• **Collected data**
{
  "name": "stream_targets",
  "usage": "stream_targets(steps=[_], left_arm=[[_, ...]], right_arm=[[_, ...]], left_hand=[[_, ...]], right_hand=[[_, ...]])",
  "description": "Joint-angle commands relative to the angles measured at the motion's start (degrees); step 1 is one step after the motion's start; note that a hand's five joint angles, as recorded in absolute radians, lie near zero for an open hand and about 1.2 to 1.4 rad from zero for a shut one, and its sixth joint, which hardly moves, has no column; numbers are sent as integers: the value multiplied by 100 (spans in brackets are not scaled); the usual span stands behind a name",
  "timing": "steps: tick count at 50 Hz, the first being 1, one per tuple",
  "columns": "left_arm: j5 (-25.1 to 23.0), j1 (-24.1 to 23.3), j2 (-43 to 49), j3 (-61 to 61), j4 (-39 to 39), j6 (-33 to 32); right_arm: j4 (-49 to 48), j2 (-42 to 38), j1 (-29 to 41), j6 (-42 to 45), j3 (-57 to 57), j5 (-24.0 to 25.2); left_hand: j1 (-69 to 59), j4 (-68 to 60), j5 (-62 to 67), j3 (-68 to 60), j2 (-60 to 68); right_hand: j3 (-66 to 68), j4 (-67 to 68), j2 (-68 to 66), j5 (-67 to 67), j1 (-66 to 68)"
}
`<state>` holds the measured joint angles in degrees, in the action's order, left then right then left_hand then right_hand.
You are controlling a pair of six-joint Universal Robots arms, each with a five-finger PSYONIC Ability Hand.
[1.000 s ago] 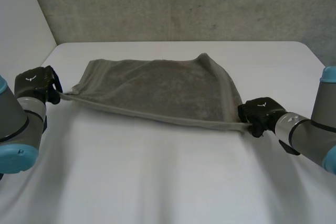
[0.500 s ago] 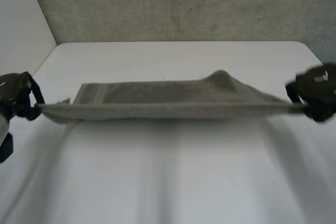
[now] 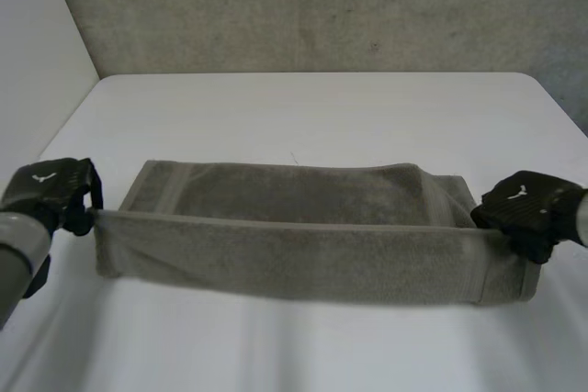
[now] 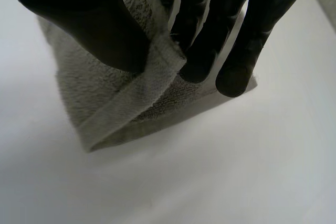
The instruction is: Fold the laundry
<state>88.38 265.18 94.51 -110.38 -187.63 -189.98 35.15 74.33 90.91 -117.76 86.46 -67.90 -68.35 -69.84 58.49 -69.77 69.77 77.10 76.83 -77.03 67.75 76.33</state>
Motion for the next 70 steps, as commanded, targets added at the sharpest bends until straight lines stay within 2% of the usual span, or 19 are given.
stream_targets(steps=[1, 7, 15, 18, 23, 24, 25, 29, 32, 39, 46, 47, 48, 49, 50, 51, 52, 65, 70], left_arm=[[197, -299, 1488, 1217, -20, -13], [654, -484, 2491, 2755, 33, -153], [830, -634, 3248, 4276, 16, -241], [892, -677, 3424, 4970, 7, -198], [962, -844, 3329, 6007, -168, 65], [962, -845, 3328, 6011, -169, 66], [988, -897, 3198, 6359, -352, 266], [1216, -933, 2802, 6950, -862, 873], [1279, -950, 2704, 6978, -925, 971], [1244, -1038, 2686, 6120, -680, 989], [804, -1038, 2783, 4587, -696, 980], [604, -1047, 2818, 4300, -723, 989], [393, -1056, 2888, 4036, -758, 1006], [391, -1056, 2889, 4033, -758, 1007], [208, -1082, 2941, 3833, -775, 1007], [206, -1082, 2941, 3831, -776, 1007], [76, -1143, 3002, 3692, -776, 989], [-101, -1749, 3117, 3506, -784, 1006], [-101, -2126, 3021, 3523, -784, 1050]], right_arm=[[-131, -1120, 647, -72, -1032, -881], [-473, -2043, 849, -194, -2429, -1172], [-1210, -2818, 1052, -870, -4056, -1287], [-1590, -2845, 1078, -1065, -4296, -1296], [-3773, -2372, 1122, -2090, -4971, -1383], [-3779, -2370, 1122, -2093, -4973, -1384], [-4292, -2153, 1122, -2337, -5007, -1444], [-4921, -1790, 1140, -2691, -5025, -1568], [-4851, -1579, 1149, -2858, -4999, -1559], [-2973, -1868, 1350, -2840, -4544, -1279], [-2865, -1729, 1351, -2717, -3276, -970], [-2917, -1598, 1351, -2648, -2981, -910], [-2918, -1597, 1351, -2647, -2978, -909], [-2970, -1466, 1351, -2577, -2716, -865], [-3014, -1326, 1359, -2516, -2470, -856], [-3014, -1324, 1359, -2515, -2468, -856], [-3049, -1185, 1368, -2480, -2250, -856], [-3199, 284, 1439, -2462, -763, -531], [-3164, 1345, 1465, -2489, -368, -390]], left_hand=[[-1165, -1016, 1151, -1023, 1023], [-1165, -1016, 1151, -1023, 1023], [-1165, -1016, 1151, -1023, 1023], [-1165, -1016, 1151, -1023, 1023], [-1165, -1016, 1151, -1023, 1023], [-1165, -1016, 1151, -1023, 1023], [-1165, -1016, 1151, -1023, 1023], [-1165, -1016, 1151, -1023, 1023], [-1165, -1016, 1151, -1023, 1023], [-1165, -1016, 1151, -1023, 1023], [-1165, -1016, 1151, -1023, 1023], [298, 447, -312, 440, -441], [2511, 2660, -2525, 2653, -2654], [2533, 2682, -2547, 2675, -2676], [4332, 4481, -4345, 4473, -4474], [4350, 4499, -4363, 4491, -4492], [5349, 5498, -5363, 5491, -5492], [5561, 5710, -5575, 5703, -5704], [5611, 5760, -5625, 5753, -5754]], right_hand=[[290, 317, -297, 225, 367], [290, 317, -297, 225, 367], [290, 317, -297, 225, 367], [290, 317, -297, 225, 367], [290, 317, -297, 225, 367], [290, 317, -297, 225, 367], [290, 317, -297, 225, 367], [290, 317, -297, 225, 367], [290, 317, -297, 225, 367], [290, 317, -297, 225, 367], [290, 317, -297, 225, 367], [290, 317, -297, 225, 367], [290, 317, -297, 225, 367], [290, 317, -297, 225, 367], [290, 317, -297, 225, 367], [290, 317, -297, 225, 367], [290, 317, -297, 225, 367], [290, 317, -297, 225, 367], [290, 317, -297, 225, 367]])
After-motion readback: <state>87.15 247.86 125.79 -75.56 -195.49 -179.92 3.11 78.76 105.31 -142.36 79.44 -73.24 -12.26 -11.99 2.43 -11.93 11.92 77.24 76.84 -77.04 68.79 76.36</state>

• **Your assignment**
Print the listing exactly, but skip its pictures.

• **Answer to the problem**
{
  "name": "stream_targets",
  "usage": "stream_targets(steps=[_], left_arm=[[_, ...]], right_arm=[[_, ...]], left_hand=[[_, ...]], right_hand=[[_, ...]])",
  "description": "Joint-angle commands relative to the angles measured at the motion's start (degrees); step 1 is one step after the motion's start; note that a hand's five joint angles, as recorded in absolute radians, lie near zero for an open hand and about 1.2 to 1.4 rad from zero for a shut one, and its sixth joint, which hardly moves, has no column; numbers are sent as integers: the value multiplied by 100 (spans in brackets are not scaled); the usual span stands behind a name",
  "timing": "steps: tick count at 50 Hz, the first being 1, one per tuple",
  "columns": "left_arm: j5 (-25.1 to 23.0), j1 (-24.1 to 23.3), j2 (-43 to 49), j3 (-61 to 61), j4 (-39 to 39), j6 (-33 to 32); right_arm: j4 (-49 to 48), j2 (-42 to 38), j1 (-29 to 41), j6 (-42 to 45), j3 (-57 to 57), j5 (-24.0 to 25.2); left_hand: j1 (-69 to 59), j4 (-68 to 60), j5 (-62 to 67), j3 (-68 to 60), j2 (-60 to 68); right_hand: j3 (-66 to 68), j4 (-67 to 68), j2 (-68 to 66), j5 (-67 to 67), j1 (-66 to 68)"
}
`<state>` holds the measured joint angles in degrees, in the action's order, left then right then left_hand then right_hand.
You are controlling a pair of six-joint Universal Robots arms, each with a five-finger PSYONIC Ability Hand.
[1.000 s ago] 
[0.500 s ago] 
[now] 
[now] 
The instruction is: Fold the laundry
<state>88.38 265.18 94.51 -110.38 -187.63 -189.98 35.15 74.33 90.91 -117.76 86.46 -67.90 -68.35 -69.84 58.49 -69.77 69.77 77.10 76.83 -77.03 67.75 76.33</state>
Motion for the next 70 steps, as commanded, targets added at the sharpest bends until straight lines stay within 2% of the usual span, or 19 are given.
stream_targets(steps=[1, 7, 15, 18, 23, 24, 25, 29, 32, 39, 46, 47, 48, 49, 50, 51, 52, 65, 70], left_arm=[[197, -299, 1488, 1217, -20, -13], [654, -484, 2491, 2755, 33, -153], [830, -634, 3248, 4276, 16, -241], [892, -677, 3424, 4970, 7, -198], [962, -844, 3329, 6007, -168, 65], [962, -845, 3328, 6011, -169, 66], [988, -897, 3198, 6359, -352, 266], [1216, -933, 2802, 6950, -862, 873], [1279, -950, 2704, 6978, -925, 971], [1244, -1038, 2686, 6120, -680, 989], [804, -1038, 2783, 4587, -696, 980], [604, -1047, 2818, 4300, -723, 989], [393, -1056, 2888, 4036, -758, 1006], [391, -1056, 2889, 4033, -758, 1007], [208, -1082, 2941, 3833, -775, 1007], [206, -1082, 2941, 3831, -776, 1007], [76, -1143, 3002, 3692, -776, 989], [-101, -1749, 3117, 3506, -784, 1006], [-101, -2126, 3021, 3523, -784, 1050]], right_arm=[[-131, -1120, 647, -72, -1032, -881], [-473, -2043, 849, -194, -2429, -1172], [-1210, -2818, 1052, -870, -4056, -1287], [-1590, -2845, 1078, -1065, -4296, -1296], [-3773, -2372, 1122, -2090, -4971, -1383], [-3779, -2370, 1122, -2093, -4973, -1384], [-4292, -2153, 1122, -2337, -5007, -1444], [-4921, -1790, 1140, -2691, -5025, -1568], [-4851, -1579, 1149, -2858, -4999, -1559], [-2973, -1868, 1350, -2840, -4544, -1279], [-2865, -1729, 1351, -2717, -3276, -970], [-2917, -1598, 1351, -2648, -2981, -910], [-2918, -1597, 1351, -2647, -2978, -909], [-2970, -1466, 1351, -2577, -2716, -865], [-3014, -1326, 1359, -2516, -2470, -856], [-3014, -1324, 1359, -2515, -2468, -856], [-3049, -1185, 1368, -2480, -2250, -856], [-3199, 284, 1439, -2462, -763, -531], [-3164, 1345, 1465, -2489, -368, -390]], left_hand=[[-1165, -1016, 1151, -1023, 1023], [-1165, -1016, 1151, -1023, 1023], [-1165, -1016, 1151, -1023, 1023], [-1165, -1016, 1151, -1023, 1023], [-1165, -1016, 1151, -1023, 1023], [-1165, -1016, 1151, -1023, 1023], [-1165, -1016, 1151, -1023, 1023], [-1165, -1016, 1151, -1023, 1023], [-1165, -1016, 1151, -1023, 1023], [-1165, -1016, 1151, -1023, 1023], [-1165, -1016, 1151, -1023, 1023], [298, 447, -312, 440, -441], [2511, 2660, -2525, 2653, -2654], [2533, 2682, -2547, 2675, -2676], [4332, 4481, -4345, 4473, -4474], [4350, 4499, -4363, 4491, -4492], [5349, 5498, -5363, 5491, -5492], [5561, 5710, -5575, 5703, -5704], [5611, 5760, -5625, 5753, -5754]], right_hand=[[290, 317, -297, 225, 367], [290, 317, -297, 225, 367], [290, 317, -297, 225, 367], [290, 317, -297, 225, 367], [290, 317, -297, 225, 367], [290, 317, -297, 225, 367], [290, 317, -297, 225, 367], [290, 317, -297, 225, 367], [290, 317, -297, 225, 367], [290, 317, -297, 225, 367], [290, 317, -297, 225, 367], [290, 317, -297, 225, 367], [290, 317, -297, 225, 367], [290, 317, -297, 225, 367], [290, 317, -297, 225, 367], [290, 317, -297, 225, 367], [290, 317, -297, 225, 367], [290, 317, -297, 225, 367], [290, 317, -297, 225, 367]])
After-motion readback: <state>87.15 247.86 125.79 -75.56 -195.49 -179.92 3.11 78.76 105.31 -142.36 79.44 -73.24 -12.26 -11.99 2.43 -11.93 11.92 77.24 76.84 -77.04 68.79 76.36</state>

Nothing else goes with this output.